(Saved data entries)
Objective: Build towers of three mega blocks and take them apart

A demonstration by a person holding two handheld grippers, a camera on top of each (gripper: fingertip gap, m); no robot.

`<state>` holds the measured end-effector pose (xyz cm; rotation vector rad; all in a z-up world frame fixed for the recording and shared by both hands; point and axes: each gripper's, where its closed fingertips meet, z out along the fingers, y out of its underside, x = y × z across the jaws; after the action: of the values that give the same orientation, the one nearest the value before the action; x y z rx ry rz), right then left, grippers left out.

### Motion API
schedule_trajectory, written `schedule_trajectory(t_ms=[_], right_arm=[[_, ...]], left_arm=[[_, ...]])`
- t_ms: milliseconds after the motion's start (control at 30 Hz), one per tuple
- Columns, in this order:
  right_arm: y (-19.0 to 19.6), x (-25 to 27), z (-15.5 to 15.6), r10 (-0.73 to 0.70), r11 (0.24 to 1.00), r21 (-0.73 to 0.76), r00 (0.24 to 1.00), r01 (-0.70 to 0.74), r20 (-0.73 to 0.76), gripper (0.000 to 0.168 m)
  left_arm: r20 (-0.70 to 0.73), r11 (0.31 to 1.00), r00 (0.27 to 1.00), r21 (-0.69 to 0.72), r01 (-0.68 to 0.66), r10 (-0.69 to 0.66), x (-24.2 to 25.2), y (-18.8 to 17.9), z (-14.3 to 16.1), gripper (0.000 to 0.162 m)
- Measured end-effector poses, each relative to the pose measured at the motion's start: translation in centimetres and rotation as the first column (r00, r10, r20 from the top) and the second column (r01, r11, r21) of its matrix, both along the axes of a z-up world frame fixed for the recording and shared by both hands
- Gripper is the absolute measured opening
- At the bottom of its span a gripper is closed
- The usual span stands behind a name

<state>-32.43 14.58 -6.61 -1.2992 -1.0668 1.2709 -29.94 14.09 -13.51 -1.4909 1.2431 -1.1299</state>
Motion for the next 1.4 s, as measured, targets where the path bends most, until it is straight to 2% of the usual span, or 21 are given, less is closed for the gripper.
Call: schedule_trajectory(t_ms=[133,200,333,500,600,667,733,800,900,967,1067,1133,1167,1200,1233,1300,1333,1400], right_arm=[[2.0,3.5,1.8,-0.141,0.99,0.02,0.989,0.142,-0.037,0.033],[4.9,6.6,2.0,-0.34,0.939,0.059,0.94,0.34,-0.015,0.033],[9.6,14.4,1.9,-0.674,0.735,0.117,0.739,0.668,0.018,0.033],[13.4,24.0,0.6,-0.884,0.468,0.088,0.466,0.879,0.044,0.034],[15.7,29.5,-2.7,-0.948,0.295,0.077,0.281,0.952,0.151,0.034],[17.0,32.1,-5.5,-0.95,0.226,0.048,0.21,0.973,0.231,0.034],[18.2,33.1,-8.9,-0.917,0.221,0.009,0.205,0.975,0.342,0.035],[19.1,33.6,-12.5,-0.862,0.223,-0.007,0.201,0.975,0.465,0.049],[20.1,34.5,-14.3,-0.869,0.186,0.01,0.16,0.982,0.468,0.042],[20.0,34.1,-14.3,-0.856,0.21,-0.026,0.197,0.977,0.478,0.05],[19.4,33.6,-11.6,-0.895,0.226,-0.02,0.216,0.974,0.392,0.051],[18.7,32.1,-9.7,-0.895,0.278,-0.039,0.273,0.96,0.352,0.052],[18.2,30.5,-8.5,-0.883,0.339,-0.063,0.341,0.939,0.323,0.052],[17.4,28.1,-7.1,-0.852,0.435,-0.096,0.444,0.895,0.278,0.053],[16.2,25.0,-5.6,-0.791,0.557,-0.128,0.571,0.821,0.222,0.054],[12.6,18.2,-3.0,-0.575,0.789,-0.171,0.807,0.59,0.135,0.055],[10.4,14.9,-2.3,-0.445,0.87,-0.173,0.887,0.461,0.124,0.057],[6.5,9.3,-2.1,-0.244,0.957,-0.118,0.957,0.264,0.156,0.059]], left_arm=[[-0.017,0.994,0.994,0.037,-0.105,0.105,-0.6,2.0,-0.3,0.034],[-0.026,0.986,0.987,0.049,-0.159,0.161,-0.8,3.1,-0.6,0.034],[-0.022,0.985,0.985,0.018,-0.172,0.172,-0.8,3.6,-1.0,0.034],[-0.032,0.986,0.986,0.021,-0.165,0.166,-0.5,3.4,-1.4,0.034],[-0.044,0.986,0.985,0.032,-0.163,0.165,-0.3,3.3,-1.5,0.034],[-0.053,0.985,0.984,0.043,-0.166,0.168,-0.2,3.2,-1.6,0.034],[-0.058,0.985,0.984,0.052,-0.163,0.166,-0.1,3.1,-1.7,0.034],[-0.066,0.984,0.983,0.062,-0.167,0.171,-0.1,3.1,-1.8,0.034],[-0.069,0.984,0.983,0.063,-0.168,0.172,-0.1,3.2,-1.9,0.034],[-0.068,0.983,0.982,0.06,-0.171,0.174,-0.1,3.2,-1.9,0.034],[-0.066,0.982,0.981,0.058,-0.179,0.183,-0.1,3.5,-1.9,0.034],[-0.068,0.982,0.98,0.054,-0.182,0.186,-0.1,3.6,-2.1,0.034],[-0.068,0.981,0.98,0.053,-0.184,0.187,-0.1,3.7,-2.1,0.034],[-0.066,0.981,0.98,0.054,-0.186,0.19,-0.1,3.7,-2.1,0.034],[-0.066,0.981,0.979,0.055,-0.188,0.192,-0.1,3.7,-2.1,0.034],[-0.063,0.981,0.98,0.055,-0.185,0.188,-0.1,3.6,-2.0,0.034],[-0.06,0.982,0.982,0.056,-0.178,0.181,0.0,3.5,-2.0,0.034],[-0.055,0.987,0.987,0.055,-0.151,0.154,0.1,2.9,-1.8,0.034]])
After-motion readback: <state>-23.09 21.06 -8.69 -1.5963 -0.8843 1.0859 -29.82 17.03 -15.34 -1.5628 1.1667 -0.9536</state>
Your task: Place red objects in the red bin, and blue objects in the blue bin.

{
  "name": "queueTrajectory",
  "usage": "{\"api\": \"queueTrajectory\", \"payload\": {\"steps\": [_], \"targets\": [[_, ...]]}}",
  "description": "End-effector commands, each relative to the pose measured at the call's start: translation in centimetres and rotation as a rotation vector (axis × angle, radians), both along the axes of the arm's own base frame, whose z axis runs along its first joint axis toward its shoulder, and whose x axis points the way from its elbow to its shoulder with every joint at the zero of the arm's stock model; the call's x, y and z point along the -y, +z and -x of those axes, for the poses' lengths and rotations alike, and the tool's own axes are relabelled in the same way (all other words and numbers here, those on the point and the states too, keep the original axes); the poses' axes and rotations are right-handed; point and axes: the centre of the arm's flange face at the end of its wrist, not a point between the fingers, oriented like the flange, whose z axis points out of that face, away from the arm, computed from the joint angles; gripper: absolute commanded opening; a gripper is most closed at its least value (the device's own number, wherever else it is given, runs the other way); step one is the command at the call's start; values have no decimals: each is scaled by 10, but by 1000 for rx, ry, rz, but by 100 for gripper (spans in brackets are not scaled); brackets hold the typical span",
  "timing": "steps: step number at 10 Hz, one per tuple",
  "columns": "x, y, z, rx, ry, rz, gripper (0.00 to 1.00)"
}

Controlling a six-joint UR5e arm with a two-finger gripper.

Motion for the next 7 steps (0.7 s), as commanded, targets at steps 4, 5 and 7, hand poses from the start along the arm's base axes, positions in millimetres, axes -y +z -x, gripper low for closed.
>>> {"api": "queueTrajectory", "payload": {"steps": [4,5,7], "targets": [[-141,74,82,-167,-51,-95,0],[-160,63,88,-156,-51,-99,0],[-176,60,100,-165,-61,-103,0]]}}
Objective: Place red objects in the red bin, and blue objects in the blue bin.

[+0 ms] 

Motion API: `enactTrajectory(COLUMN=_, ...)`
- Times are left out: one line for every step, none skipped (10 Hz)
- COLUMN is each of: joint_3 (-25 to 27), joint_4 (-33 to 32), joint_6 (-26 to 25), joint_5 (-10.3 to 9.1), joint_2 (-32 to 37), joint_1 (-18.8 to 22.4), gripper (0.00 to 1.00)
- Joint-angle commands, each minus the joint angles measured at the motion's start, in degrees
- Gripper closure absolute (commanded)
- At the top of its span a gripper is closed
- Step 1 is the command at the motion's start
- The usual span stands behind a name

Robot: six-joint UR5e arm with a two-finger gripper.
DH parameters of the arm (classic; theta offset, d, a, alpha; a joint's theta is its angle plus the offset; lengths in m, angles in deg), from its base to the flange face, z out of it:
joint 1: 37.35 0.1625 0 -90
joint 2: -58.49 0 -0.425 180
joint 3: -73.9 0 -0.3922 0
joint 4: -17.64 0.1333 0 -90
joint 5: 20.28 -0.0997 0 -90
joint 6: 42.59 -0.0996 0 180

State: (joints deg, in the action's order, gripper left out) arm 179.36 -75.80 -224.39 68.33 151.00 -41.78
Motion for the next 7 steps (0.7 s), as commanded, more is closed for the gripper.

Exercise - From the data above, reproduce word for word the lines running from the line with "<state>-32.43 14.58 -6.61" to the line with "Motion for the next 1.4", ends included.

Answer to this task -
<state>-32.43 14.58 -6.61 -1.2992 -1.0668 1.2709 -29.94 14.09 -13.51 -1.4909 1.2431 -1.1299</state>
Motion for the next 1.4 s, as measured, targets where the path bends most, until it is straight to 2% of the usual span, or 21 are given, less is closed for the gripper.

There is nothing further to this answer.